Showing posts with label schema updates. Show all posts
Showing posts with label schema updates. Show all posts

Thursday, May 5, 2011

Some More Replication Stuff

Listening to the OurSQL podcast: Repli-cans and Repli-can’ts got me thinking, what are the issues with MySQL replication that Sarah and Sheeri didn’t have the time to include in their episode. Here’s my list:

Replication Capacity Index

This is a concept introduced by Percona in last year’s post: Estimating Replication Capacity which I revisited briefly during my presentation at this year’s MySQL Users Conference. Why is this important? Very simple: If you use your slaves to take backups, they might be outdated and will fall further behind during the backups. If you use them for reporting, your reports may not show the latest data. If you use it for HA, you may not start writing to it until the slave caught up.
Having said that, measuring replication capacity as you set up slaves is a good way to make sure that the slave servers will be able to catch up with the traffic in the master.

More On Mixed Replication

The podcast also discussed how mixed replication works and pointed to the general criteria that the server applies to switch to STATEMENT or ROW based. However there is one parameter that wasn’t mentioned and it might come back and haunt you: Transaction Isolation Level. You can read all about it in the MySQL Documentation: 12.3.6. SET TRANSACTION Syntax and in particular the InnoDB setting innodb_locks_unsafe for binlog.

Keep Binary Logs Handy

Today I found this article from SkySQL on Planet MySQL about Replication Binlog Backup, which is a really clever idea to keep your binary logs safe with the latest information coming out of the master. It offers a method of copying them without the MySQL server overhead. If you purge binary logs automatically to free space using the variable expire_logs_days, you will still have the logs when you need them for a longer time than your disk capacity on the master might allow.
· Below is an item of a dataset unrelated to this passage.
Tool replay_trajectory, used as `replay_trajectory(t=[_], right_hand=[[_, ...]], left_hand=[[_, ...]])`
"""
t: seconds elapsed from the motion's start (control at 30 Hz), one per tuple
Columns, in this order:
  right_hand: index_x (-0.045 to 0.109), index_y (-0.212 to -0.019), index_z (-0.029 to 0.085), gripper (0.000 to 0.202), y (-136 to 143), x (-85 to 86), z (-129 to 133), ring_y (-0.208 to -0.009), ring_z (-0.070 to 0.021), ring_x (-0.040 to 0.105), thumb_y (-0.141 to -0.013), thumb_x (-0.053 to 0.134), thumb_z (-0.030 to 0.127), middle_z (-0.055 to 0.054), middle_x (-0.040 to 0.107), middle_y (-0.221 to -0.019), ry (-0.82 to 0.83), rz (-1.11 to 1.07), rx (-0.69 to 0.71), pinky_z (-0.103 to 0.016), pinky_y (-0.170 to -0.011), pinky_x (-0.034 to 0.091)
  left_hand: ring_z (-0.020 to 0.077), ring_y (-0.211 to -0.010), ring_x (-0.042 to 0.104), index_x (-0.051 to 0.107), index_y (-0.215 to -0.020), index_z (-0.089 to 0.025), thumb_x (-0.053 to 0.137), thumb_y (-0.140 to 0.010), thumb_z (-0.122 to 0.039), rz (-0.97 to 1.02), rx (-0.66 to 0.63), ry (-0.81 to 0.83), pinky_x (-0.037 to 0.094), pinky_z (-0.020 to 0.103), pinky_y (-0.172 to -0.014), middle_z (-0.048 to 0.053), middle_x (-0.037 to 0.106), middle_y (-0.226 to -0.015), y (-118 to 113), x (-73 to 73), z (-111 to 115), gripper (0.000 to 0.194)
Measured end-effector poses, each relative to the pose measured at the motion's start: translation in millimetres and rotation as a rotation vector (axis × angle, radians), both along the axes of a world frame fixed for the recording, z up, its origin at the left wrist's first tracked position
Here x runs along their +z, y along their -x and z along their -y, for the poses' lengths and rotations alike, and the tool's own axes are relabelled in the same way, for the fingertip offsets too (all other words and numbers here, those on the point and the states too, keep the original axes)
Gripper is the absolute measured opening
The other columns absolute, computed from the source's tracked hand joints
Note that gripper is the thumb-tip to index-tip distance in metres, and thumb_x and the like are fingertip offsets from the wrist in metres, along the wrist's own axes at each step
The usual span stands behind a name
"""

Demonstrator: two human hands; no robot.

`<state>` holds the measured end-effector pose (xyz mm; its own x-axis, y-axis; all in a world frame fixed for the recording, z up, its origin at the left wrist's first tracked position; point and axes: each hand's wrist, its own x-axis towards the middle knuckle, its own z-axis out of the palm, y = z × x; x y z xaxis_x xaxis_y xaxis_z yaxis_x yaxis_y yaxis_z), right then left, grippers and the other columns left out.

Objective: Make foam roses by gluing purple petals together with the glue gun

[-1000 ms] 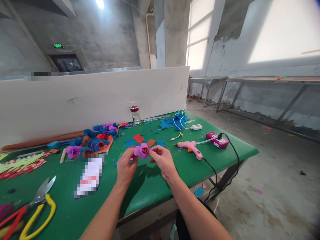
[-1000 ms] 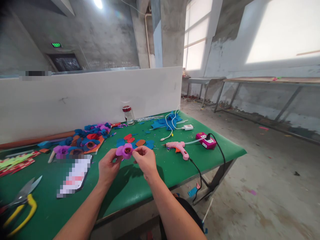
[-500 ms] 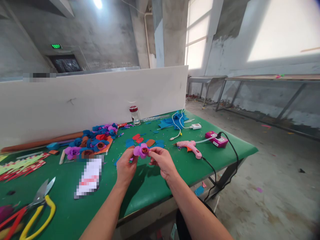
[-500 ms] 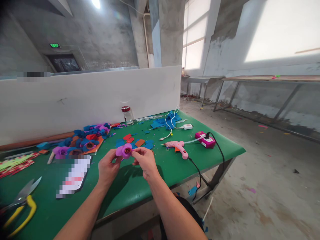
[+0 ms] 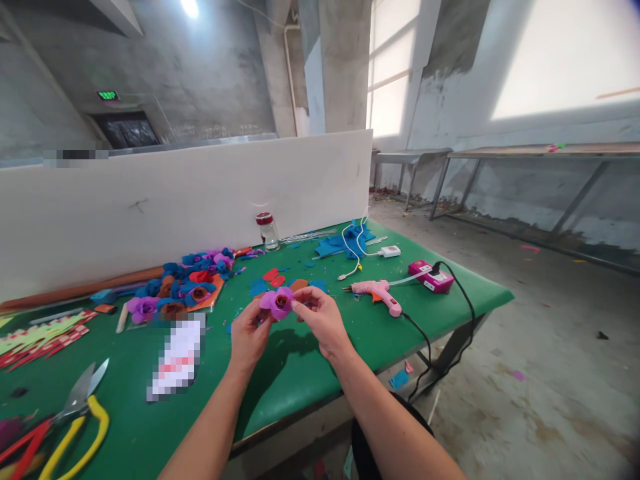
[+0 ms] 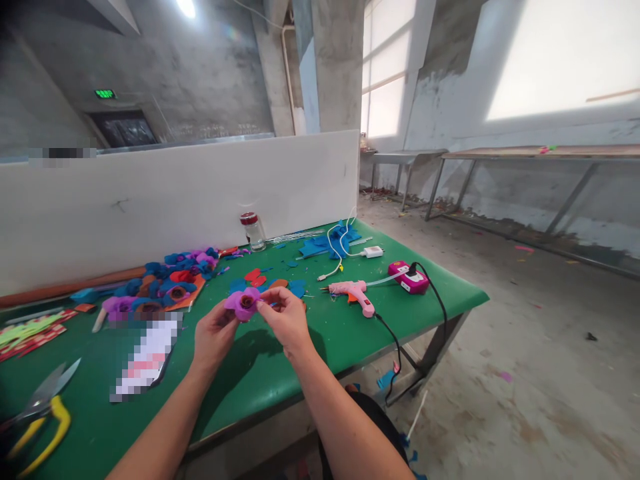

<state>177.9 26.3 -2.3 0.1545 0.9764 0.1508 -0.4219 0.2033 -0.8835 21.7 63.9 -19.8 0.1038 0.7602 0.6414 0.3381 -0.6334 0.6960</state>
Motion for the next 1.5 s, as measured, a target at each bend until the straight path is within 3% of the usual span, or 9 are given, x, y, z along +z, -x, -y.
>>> replay_trajectory(t=[0.27,0.7,0.8,0.97,1.07,1.17,1.33,1.5], right_hand=[[0.057,-0.075,0.019,0.023,-1.5,-1.5,-1.5,-0.06,-0.0102,0.051,-0.066,0.074,0.031,0.004,0.056,-0.068,-0.085,0.038,-0.115,-0.022,-0.056,0.041],[0.063,-0.068,0.018,0.026,2.9,-0.3,-3.1,-0.055,-0.0107,0.048,-0.066,0.069,0.043,0.001,0.059,-0.063,-0.006,0.027,-0.034,-0.023,-0.052,0.039],[0.063,-0.066,0.019,0.025,1.7,0.0,-2.7,-0.053,-0.0101,0.047,-0.064,0.071,0.043,0.002,0.058,-0.061,0.017,-0.009,-0.029,-0.023,-0.052,0.039],[0.063,-0.065,0.019,0.027,-0.5,-0.3,-2.6,-0.049,-0.0085,0.043,-0.058,0.075,0.041,0.006,0.05,-0.051,0.134,-0.176,0.104,-0.023,-0.054,0.042],[0.064,-0.067,0.018,0.027,-0.5,0.2,-2.2,-0.049,-0.0076,0.043,-0.058,0.076,0.041,0.005,0.053,-0.055,0.128,-0.176,0.087,-0.022,-0.053,0.042],[0.065,-0.066,0.018,0.026,-0.4,1.0,-1.5,-0.05,-0.0076,0.045,-0.059,0.075,0.041,0.005,0.054,-0.054,0.113,-0.142,0.061,-0.021,-0.053,0.041],[0.064,-0.067,0.018,0.032,0.3,-0.1,-1.8,-0.047,-0.0063,0.043,-0.053,0.078,0.042,0.005,0.055,-0.055,0.201,-0.26,0.173,-0.021,-0.052,0.043],[0.063,-0.066,0.018,0.029,2.4,-1.2,-1.2,-0.046,-0.006,0.044,-0.059,0.075,0.043,0.003,0.061,-0.062,0.149,-0.136,0.113,-0.02,-0.05,0.04]], left_hand=[[0.0159,-0.076,0.062,0.069,-0.089,-0.019,0.066,-0.077,-0.03,-0.04,0.017,-0.034,0.049,0.025,-0.069,0.002,0.069,-0.085,1.6,-0.7,0.0,0.017],[0.016,-0.074,0.061,0.071,-0.089,-0.019,0.064,-0.078,-0.033,-0.09,0.026,-0.066,0.05,0.026,-0.069,0.003,0.069,-0.084,0.3,2.0,1.2,0.019],[0.0158,-0.073,0.061,0.072,-0.091,-0.019,0.067,-0.076,-0.034,-0.06,0.011,-0.039,0.05,0.026,-0.068,0.002,0.069,-0.082,-0.2,0.4,-0.1,0.021],[0.0143,-0.059,0.059,0.072,-0.095,-0.019,0.071,-0.073,-0.036,0.076,-0.062,0.1,0.05,0.025,-0.057,0.0,0.067,-0.068,-3.2,-1.2,-1.7,0.028],[0.0134,-0.055,0.058,0.072,-0.095,-0.018,0.072,-0.072,-0.036,0.087,-0.064,0.125,0.05,0.025,-0.055,0.0,0.067,-0.065,-4.1,-1.0,-1.4,0.029],[0.014,-0.058,0.06,0.073,-0.094,-0.018,0.074,-0.07,-0.036,0.072,-0.059,0.112,0.051,0.025,-0.058,0.001,0.069,-0.07,-3.8,-1.4,-1.2,0.03],[0.0177,-0.069,0.066,0.073,-0.098,-0.018,0.073,-0.07,-0.037,0.092,-0.027,0.098,0.054,0.029,-0.065,0.004,0.073,-0.081,-2.5,-4.8,-3.5,0.033],[0.0195,-0.08,0.067,0.072,-0.099,-0.02,0.07,-0.072,-0.035,0.101,0.033,0.048,0.055,0.031,-0.072,0.005,0.073,-0.091,0.3,-8.3,-6.9,0.031]])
Seconds Behind Master (SBM)

Again, another topic very well explained in the podcast, but here’s another case where this number will have goofy values. Lets say you have a master A that replicates master-master with server B and server C is a regular slave replicating off A. The application writes to A and B serves as a hot stand-by master.
When we have a deployment that requires DDL and/or DML statements, we break replication going from B to A (A to B keeps running to catch any live transactions) and apply the modifications to B. Once we verify that everything is working OK on B, we switch the application to write to B and restore replication going back to A. This offers a good avenue for rolling back in case the deployment breaks the database in any way (ie: rebuild B using the data in A). What we frequently see is, if the DDL/DML statement takes about 30min (1800 sec) on B, once we restore replication as explained, the slave C will show outrageous numbers for SBM (ie: >12hs behind, I really don’t know how does the SBM arithmetic works to explain this). So it’s a good idea to complement slave drifts monitoring with mk-heartbeat, which uses a timestamp to measure replication drifts.

Conclusion

This episode of the OurSQL podcast is a great introduction to replication and its quirks. I also believe that MySQL replication is one of the features that made the product so successful and wide spread. However, you need to understand its limitations if your business depends on it.
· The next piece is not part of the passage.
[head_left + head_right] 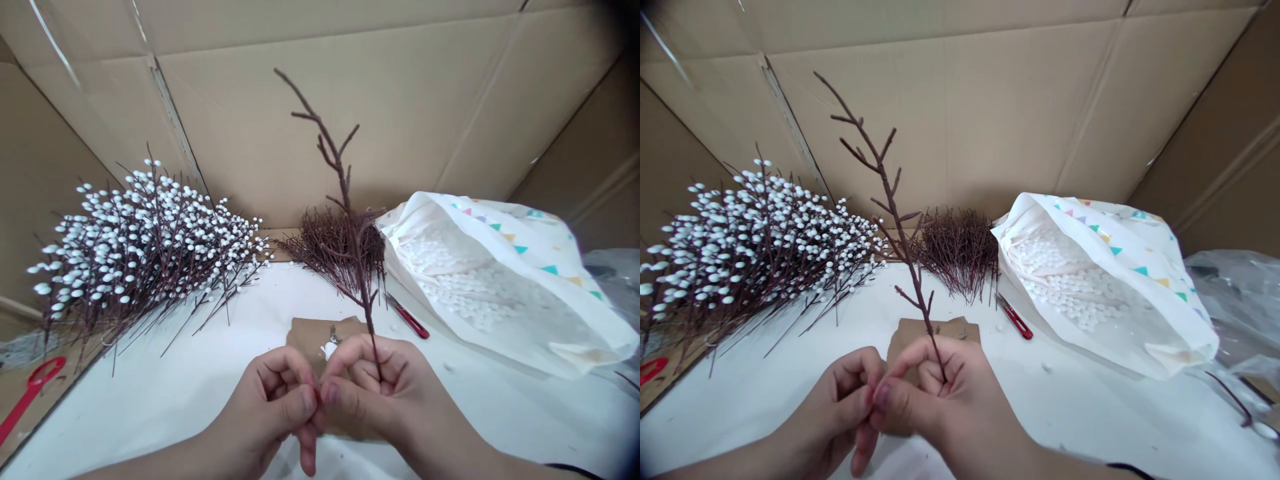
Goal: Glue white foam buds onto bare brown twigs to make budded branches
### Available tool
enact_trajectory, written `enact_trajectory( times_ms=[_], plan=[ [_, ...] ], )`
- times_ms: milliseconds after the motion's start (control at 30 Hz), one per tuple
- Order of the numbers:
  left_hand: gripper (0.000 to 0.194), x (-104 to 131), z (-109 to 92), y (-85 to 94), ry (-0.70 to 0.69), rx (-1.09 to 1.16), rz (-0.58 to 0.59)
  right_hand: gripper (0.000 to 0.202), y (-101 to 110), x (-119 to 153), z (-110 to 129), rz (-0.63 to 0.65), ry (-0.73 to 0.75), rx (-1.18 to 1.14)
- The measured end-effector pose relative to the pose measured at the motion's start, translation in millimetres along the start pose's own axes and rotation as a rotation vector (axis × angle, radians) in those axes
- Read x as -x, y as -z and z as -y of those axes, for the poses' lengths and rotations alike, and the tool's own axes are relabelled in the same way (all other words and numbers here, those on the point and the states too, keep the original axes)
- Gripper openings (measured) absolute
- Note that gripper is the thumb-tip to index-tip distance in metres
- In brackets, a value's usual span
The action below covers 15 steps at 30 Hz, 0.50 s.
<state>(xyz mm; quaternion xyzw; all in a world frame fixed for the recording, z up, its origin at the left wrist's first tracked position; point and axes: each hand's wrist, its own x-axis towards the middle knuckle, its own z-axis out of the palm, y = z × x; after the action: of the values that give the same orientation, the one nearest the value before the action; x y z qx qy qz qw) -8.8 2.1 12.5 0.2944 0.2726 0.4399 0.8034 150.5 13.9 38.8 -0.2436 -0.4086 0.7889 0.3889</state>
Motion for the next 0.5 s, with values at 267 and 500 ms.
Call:
enact_trajectory(
  times_ms=[267,500],
  plan=[
    [0.027,-0.9,9.7,4.9,-0.078,-0.058,-0.001,0.03,0.8,-1.0,-10.4,-0.006,-0.04,0.002],
    [0.03,3.0,13.0,-0.6,-0.243,-0.297,-0.123,0.035,-3.0,-1.2,-12.5,-0.04,-0.033,0.02]
  ],
)
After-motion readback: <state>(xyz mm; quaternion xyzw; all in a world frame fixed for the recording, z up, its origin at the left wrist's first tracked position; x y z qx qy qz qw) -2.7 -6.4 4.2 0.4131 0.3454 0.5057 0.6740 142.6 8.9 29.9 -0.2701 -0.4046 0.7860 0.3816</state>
These are my $.02 on this topic, hoping to complement the podcast. I wanted to tweet my feedback to @oursqlcast, but it ended up being way more than 140 characters.
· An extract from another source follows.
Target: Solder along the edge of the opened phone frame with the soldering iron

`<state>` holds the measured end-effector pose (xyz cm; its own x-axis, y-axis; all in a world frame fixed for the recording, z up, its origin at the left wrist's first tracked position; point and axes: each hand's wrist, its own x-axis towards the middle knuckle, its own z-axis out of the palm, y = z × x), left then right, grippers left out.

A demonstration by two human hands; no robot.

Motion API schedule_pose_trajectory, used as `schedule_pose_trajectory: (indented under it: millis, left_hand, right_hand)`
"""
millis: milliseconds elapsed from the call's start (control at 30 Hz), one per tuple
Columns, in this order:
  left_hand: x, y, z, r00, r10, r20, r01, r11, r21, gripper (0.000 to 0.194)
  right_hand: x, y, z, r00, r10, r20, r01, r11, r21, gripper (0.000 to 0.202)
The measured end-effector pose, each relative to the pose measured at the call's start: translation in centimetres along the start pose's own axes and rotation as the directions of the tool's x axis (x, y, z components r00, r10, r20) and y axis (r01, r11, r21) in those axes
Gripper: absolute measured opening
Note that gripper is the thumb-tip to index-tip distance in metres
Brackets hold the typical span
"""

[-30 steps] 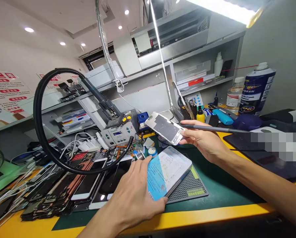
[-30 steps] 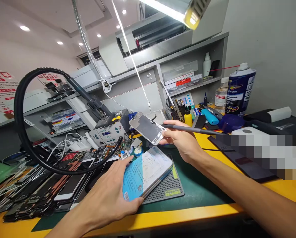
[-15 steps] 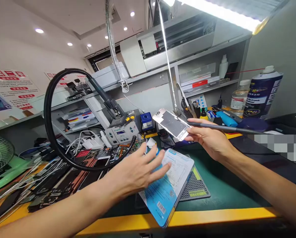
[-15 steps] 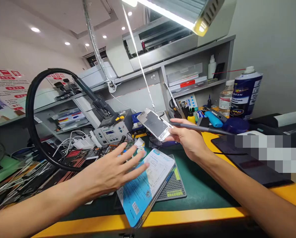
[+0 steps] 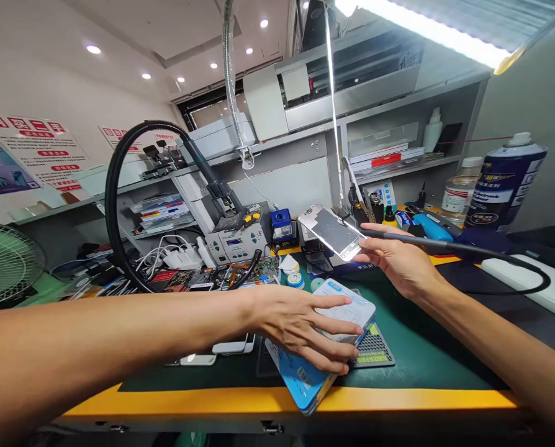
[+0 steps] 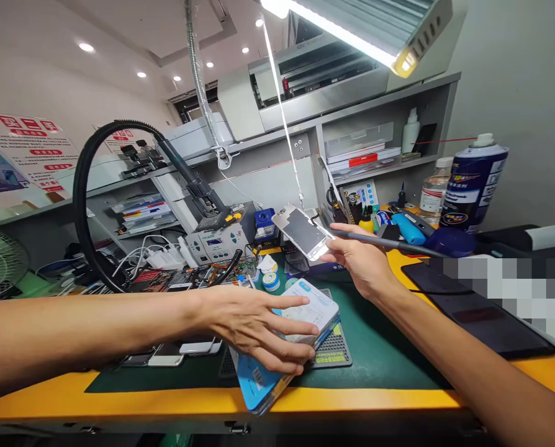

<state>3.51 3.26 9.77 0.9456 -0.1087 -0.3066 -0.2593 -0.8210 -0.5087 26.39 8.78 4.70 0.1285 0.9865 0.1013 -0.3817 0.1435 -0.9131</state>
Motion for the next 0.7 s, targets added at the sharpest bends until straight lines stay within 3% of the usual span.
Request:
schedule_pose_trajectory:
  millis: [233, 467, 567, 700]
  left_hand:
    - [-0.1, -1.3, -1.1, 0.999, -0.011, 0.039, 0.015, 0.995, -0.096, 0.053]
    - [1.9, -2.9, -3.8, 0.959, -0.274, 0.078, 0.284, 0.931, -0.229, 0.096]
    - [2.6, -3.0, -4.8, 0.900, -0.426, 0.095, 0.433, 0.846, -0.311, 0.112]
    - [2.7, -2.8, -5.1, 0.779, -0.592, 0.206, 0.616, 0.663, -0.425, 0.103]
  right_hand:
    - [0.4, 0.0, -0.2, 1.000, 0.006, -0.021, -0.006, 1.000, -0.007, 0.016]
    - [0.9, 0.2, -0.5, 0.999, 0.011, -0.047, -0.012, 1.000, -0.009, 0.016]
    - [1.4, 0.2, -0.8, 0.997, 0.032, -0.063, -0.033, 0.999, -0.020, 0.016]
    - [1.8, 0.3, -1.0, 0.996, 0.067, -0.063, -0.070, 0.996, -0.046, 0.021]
Wednesday, September 22, 2010

A Replication Surprise

While working on a deployment we came across a nasty surprise. In hindsight it was avoidable, but it never crossed our minds it could happen. I'll share the experience so when you face a similar situation, you'll know what to expect.

Scenario

To deploy the changes, we used a pair of servers configured to replicate with each other (master-master replication). There are many articles that describe how to perform an ALTER TABLE with minimum or no downtime using MySQL replication. The simple explanation is:
  1. Set up a passive master of the database you want to modify the schema. 
  2. Run the schema updates on the passive master.
  3. Let replication to catch up once the schema modifications are done.
  4. Promote the passive master as the new active master.
The details to make this work will depend on each individual situation and are too extensive for the purpose of this article. A simple Google search will point you in the right direction.

The Plan

The binlog_format variable was set to MIXED. While production was still running on the active master, we stopped replication from the passive to the active master so we would still get all the DML statements on the passive master while running the alter tables. Once the schema modifications were over, we could switch the active and passive masters in production and let the new passive catch up with the table modifications once the replication thread was running again.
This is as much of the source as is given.